## Instructions for the task
In the entries below, which lines run from the one containing "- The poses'" to the one containing "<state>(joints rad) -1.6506"? Copy exactly those lines, ends included, and no others.

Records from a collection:
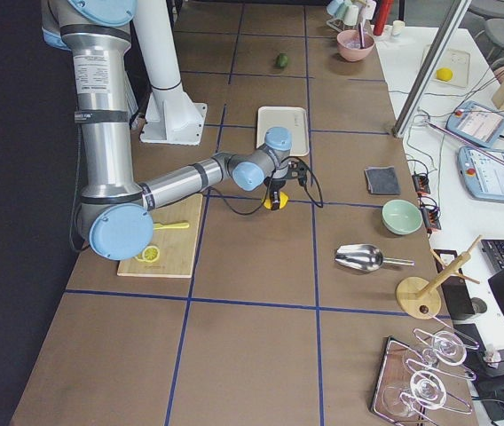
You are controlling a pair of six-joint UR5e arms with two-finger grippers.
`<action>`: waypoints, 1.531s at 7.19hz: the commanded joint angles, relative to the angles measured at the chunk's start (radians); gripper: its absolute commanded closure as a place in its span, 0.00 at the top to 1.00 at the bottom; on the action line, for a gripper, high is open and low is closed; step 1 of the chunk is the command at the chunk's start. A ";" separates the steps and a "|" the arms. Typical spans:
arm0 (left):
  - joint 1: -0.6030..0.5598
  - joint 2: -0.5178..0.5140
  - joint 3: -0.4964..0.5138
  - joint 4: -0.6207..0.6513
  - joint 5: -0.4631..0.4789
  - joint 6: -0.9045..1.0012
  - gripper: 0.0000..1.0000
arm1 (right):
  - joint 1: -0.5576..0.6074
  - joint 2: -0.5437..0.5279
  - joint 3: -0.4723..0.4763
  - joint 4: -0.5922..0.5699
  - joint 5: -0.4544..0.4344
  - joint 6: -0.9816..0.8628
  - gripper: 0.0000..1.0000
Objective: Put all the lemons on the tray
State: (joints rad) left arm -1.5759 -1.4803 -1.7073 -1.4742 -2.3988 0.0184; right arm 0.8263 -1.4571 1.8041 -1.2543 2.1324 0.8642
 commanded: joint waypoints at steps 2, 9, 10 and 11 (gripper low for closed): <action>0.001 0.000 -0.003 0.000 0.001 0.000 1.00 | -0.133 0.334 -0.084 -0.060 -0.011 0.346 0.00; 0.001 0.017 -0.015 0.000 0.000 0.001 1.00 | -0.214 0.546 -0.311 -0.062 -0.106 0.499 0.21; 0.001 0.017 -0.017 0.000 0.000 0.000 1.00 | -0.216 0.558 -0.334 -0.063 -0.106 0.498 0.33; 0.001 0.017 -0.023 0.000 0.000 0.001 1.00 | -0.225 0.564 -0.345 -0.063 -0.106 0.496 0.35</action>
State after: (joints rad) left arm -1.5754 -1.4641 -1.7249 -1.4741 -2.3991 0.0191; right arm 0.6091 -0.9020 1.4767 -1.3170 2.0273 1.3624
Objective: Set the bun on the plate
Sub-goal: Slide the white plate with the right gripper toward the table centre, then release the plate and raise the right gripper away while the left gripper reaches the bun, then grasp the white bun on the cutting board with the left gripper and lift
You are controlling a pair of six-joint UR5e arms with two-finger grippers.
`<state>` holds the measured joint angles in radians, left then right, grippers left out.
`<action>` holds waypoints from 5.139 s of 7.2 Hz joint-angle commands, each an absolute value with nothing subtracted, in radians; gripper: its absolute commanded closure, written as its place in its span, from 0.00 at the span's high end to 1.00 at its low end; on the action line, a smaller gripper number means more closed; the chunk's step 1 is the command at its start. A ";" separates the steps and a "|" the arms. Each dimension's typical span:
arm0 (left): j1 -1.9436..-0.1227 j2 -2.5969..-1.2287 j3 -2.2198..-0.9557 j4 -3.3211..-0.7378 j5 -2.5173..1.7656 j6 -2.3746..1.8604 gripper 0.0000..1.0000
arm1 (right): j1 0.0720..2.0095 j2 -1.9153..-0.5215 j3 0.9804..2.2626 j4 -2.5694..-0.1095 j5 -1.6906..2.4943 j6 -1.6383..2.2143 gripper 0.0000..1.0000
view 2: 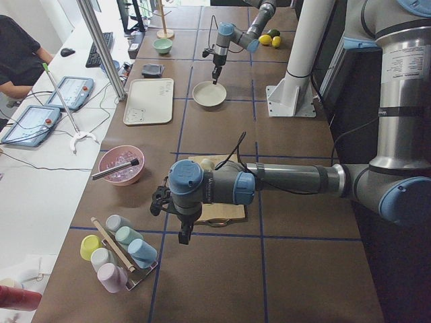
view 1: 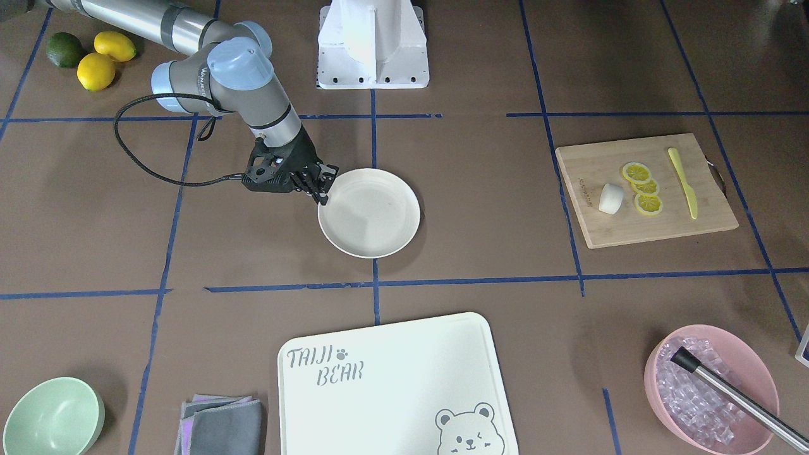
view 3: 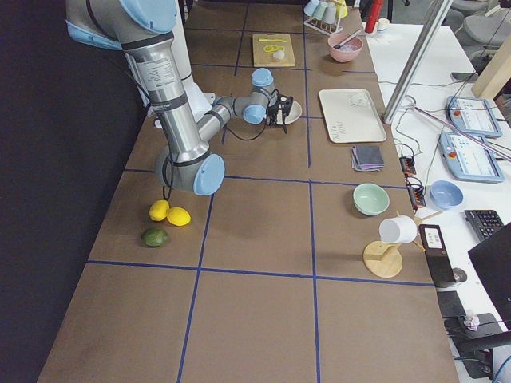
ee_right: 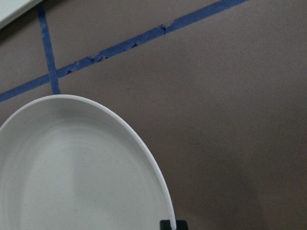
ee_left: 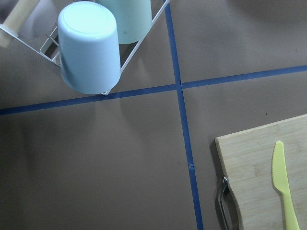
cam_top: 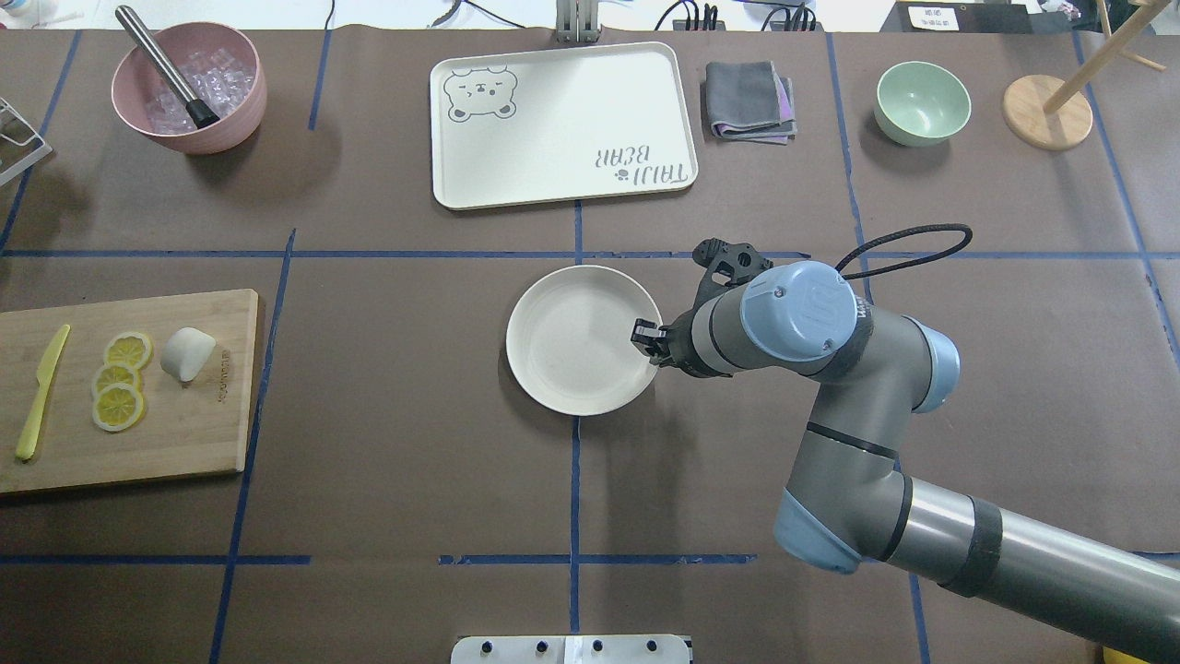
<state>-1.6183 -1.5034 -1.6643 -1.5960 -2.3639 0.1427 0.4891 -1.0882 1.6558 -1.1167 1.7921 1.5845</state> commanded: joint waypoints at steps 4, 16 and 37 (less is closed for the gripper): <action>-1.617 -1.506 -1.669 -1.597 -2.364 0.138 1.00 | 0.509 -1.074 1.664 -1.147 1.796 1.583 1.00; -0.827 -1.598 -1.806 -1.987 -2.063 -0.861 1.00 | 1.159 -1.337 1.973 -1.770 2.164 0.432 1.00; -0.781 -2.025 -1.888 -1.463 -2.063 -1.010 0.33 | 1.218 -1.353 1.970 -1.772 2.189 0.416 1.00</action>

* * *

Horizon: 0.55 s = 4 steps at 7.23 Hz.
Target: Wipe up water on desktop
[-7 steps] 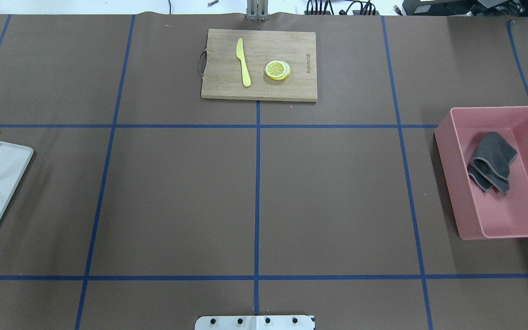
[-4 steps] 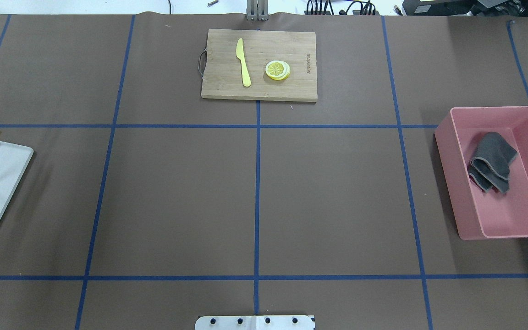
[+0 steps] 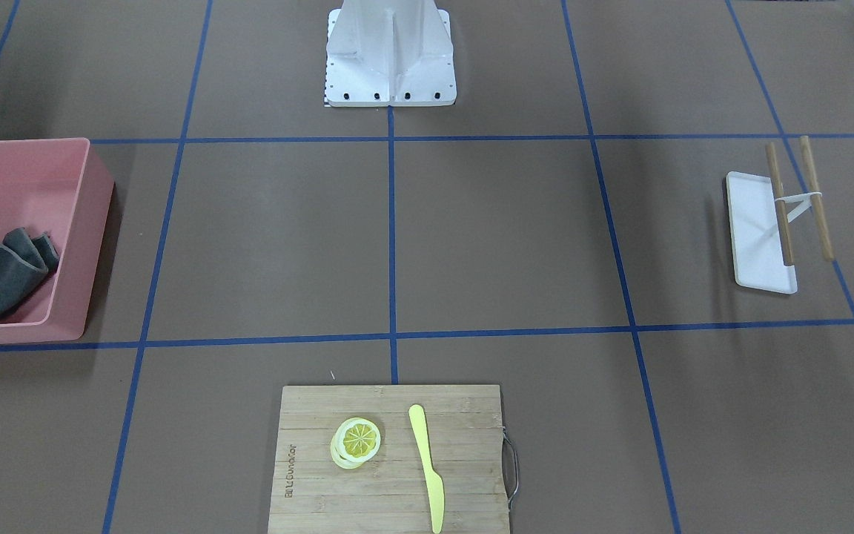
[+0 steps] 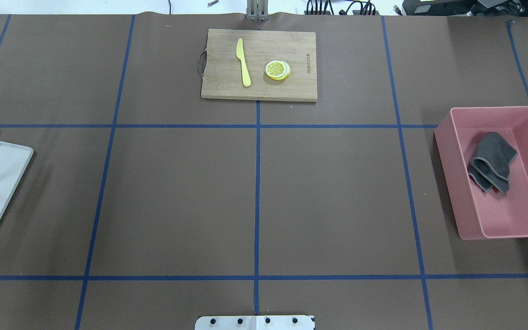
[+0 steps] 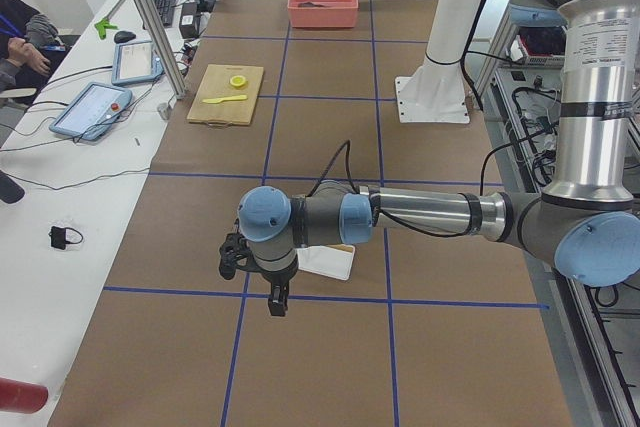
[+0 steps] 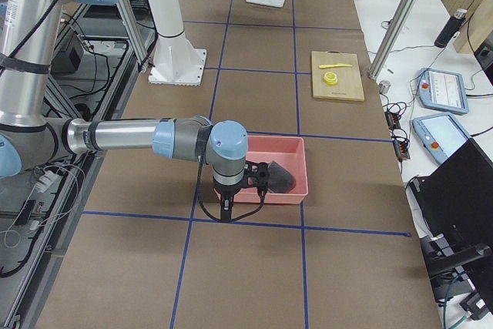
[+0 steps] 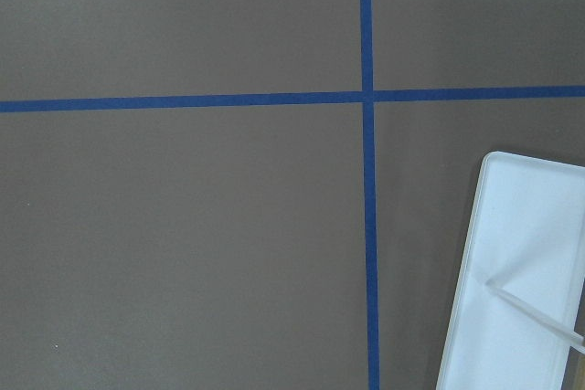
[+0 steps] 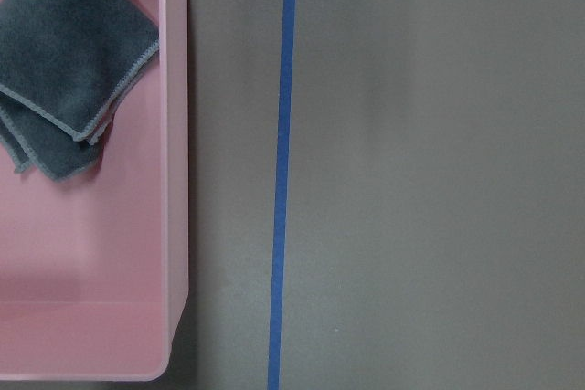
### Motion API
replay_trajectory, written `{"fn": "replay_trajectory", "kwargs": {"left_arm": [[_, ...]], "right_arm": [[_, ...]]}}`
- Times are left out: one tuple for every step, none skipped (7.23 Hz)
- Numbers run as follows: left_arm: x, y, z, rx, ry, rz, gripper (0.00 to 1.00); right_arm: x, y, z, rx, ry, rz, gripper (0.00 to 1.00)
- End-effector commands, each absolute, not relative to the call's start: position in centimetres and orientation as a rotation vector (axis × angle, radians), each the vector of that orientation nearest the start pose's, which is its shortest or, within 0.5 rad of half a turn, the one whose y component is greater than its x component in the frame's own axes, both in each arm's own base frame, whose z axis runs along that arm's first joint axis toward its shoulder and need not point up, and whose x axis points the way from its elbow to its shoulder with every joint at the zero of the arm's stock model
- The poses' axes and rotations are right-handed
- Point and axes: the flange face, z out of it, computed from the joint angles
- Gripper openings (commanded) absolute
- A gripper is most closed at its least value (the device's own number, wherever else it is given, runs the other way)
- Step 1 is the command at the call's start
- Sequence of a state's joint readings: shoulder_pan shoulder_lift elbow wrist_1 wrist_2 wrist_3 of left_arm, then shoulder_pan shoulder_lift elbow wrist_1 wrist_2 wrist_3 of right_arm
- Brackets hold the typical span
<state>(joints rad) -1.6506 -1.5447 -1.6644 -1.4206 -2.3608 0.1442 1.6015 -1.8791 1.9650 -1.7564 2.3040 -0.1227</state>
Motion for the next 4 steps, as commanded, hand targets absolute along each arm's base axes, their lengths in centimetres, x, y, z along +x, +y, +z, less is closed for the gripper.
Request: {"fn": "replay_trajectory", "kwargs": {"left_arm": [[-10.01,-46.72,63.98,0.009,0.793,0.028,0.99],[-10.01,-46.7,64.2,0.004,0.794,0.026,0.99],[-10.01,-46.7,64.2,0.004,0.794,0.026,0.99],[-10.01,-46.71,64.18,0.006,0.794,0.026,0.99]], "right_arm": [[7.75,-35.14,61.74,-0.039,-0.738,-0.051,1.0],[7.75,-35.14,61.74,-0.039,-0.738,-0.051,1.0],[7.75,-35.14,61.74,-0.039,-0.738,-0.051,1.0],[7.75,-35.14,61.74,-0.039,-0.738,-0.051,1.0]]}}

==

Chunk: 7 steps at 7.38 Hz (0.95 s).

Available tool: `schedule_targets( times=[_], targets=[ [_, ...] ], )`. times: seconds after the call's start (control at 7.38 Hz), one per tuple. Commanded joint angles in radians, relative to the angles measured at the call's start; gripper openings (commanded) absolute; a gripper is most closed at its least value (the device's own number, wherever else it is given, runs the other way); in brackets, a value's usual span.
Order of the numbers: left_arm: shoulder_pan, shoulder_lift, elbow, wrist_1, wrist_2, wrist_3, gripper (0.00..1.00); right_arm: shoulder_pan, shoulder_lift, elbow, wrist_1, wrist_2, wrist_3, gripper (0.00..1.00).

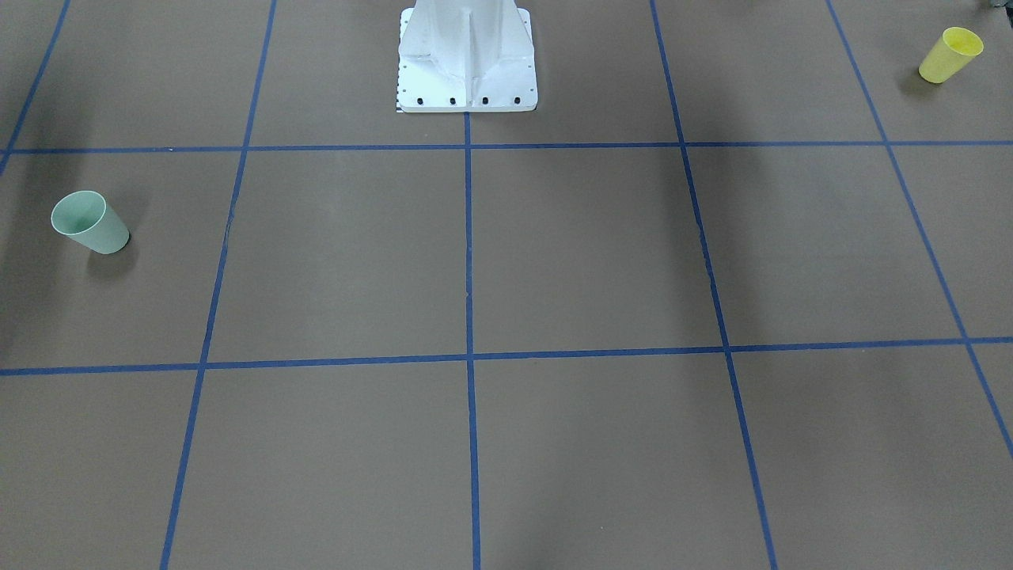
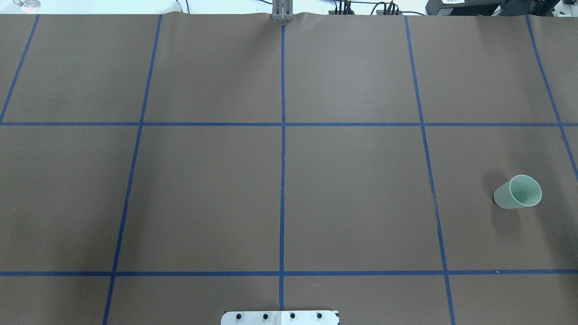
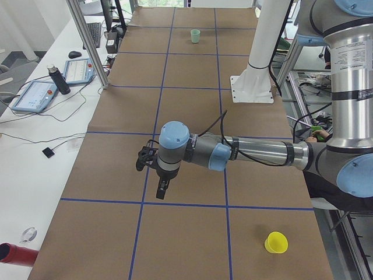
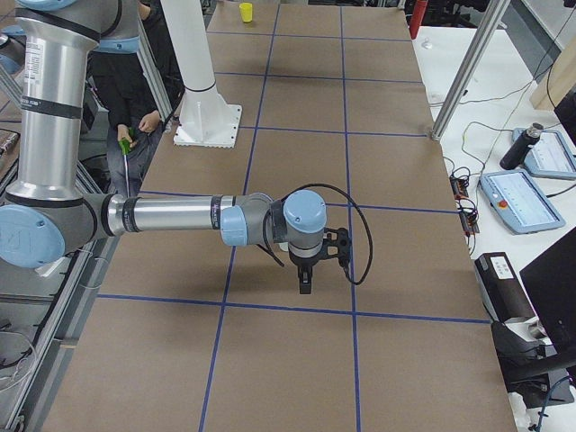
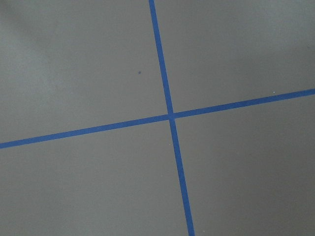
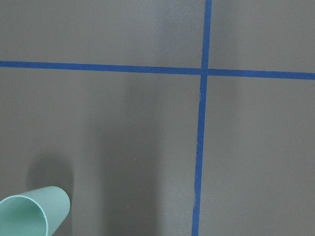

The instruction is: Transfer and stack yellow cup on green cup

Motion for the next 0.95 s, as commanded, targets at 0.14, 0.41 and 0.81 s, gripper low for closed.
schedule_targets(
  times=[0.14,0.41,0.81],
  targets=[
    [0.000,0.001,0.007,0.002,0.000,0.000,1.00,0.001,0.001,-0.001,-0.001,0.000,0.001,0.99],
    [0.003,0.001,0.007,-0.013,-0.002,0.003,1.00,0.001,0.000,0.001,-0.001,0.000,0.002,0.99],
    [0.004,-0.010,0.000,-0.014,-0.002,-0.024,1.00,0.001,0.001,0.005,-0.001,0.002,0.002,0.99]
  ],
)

## Response area
- The poses' axes and rotations are right-handed
- Point and axes: the flange face, z out of it, computed from the joint angles
- Gripper openings (commanded) absolute
- A gripper is most closed at its least value (the device's own number, wherever else it is given, runs the other way)
- Step 1 is the command at the call's start
- Sequence of a state's joint readings: shoulder_pan shoulder_lift elbow wrist_1 wrist_2 wrist_3 of left_arm, then shoulder_pan shoulder_lift elbow wrist_1 wrist_2 wrist_3 of right_arm
- Brackets hold the typical span
<state>(joints rad) -1.6506 -1.5447 -1.6644 -1.4206 -2.3608 0.1442 1.6015 -1.8791 1.9650 -1.7564 2.3040 -0.1227</state>

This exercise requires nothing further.